After the iterative running, perform visual evaluation of the output plots from ConsensusClusterPlus to decide at which number of clusters to cut the tree. To then retrieve the prevailing cluster per sample use the script cluster_analysis_and_selection.R. Required input: path to the results from the iterative clustering and output folder.

Output:

• clustering_runs_comparison.tsv : dataframe with cluster attribution for each sample for each run
• clustering_statistics.tsv: dataframe with information about the prevailing cluster, if there is a tie and with which other cluster, the fraction of runs with the prevailing cluster and if there is disagreement in the runs (more than one cluster attributed)
• clusters.tsv: final cluster attribution. The clustering object has been chosen among the mutliple runs by taking the best match with the majoity attribution cluster.

Stability analysis

With the final clustering, it is possible to evaluate the stability of patients. Stable patients are defined as patients with all samples clustered in the same group. Unstable patients instead have at least one discordant sample. This analysis is done using the script stability_analysis.R. Required input: cluster data frame from the previous step, sample data initial data frame and output folder.

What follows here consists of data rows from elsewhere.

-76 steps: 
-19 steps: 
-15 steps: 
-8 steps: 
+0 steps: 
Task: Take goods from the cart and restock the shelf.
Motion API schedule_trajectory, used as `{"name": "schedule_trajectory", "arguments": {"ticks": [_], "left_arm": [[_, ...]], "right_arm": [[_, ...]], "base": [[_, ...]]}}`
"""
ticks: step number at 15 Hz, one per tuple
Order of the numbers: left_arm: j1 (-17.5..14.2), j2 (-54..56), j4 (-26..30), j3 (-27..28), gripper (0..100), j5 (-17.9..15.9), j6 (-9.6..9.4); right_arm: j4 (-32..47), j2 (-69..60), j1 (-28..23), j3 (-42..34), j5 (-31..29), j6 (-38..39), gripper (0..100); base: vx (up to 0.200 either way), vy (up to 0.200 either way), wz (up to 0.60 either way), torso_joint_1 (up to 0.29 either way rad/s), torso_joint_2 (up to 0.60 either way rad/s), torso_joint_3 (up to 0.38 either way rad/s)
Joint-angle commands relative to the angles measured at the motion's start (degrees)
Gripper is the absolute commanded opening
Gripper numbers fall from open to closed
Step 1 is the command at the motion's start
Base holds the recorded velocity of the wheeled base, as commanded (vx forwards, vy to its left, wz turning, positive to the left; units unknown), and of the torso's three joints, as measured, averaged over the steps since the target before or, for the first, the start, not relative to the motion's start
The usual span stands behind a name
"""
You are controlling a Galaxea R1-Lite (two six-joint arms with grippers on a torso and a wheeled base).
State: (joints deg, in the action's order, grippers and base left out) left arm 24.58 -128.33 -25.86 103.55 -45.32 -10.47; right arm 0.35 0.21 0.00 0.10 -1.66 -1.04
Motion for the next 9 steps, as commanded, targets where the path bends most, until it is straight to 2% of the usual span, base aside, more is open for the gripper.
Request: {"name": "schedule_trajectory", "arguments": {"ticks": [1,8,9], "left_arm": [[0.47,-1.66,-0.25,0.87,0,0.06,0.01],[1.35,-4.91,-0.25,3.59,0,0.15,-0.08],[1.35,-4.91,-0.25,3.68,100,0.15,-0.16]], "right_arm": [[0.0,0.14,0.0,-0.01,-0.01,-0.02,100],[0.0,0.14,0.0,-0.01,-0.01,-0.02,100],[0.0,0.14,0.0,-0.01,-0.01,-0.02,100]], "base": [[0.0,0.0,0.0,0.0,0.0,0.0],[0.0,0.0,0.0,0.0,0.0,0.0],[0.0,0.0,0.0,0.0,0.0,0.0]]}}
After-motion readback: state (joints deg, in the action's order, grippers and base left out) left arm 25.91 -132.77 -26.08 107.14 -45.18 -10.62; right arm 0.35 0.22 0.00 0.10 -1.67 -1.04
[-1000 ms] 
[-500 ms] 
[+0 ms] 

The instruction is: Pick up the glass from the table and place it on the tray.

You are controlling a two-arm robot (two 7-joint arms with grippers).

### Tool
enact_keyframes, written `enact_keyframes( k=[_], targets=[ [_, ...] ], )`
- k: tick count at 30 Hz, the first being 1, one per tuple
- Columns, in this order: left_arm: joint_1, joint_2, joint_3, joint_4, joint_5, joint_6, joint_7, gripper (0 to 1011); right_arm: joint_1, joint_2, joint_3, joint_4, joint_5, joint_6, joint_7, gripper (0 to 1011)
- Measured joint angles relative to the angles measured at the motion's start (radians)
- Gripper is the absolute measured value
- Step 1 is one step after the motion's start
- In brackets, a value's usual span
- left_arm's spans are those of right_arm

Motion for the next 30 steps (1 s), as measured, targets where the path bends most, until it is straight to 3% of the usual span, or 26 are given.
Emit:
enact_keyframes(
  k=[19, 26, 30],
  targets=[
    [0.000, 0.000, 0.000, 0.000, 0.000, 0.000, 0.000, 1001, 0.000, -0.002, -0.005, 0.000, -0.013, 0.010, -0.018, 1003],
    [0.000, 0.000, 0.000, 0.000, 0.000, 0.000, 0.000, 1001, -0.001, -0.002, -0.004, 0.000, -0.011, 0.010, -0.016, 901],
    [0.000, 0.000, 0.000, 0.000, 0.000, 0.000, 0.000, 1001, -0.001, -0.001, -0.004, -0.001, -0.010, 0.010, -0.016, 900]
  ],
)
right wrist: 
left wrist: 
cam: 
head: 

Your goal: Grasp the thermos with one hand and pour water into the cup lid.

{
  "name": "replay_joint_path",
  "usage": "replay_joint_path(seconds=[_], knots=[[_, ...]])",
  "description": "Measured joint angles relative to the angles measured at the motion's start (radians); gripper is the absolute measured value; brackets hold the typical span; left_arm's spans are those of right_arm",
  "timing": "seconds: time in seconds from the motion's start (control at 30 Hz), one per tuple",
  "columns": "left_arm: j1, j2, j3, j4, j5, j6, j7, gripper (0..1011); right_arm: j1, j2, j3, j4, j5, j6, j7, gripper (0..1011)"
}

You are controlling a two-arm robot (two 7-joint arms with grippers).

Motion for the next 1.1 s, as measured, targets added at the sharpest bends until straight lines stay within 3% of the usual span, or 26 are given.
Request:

Stability is split into primary and general: primary stability considers only pre-treatment samples, while general stability takes into consideration all samples. Special cases:

• if the patient has more than 6 samples and only one belongs to a different cluster, the patient is considered stable anyways
• if pre-treatment samples belong to different clusters than other phase samples, the patient is considered primary stable but not general stable The results of this step are provided in the clusters_with_stability.tsv data frame.

Genomic overview

It is possible to reproduce Fig. 3 from the article with the script clustering_figure.R. Required input:

• clustering object (rds): contains the hierarchical clustering information
• activities from sigProfilerExtractor/Assignment
• metadata data frame containing:
  • HR: homologous recombination status (HRD/HRP)
  • CDK12mut: mutational status of CDK12 (mut/none)
  • CCNE1amp: copy number status of CCNE1 (amp/none)
  • MYCamp: copy number status of MYC (amp/none)
  • AKT2amp: copy number status of AKT2 (amp/none)
  • BRCA1mut: mutational status of BRCA1 (mut/none)
  • BRCA2mut: mutational status of BRCA1 (mut/none)
  • complex structural variations counts (range = 0-5): chromoplexy, rigma, pyrgo, tyfonas, bfb, chromothripsis
  • breaks: number of breakpoints in the genomes
  • TMB: tumor mutational burden value
  • LINE: LINE events (range = 0-100)

Example of running is provided using the results from the example data. Since the example dataset is only part of the original cohort, the final figure differs and the cluster names do not really reflect the true subtypes.

Original figure:

Transcriptomics analysis

To perform trasncriptomic characterization of the clusters it is possible to use the jupyter notebook transcriptomics_analysis.ipynb. Required data:

• PRISM output (documentation and info at PRISM repo):
  • expression matrix for cancer cells
  • additional decomposition tables (W.tsv and G.tsv)
• annotation data frame: information about the comparison groups and additional variables

The notebook allows to perform the following analysis:

• Data loading
• Cell type analysis
• Differential expression analysis (DEA)
• Transcription factor activity inference (via CollecTRI)
• Pathway activity inference (via PROGENy)
• Gene Set Enrichment Analysis (GSEA)

NB: for this step no example results are shown since expression data cannot be shared.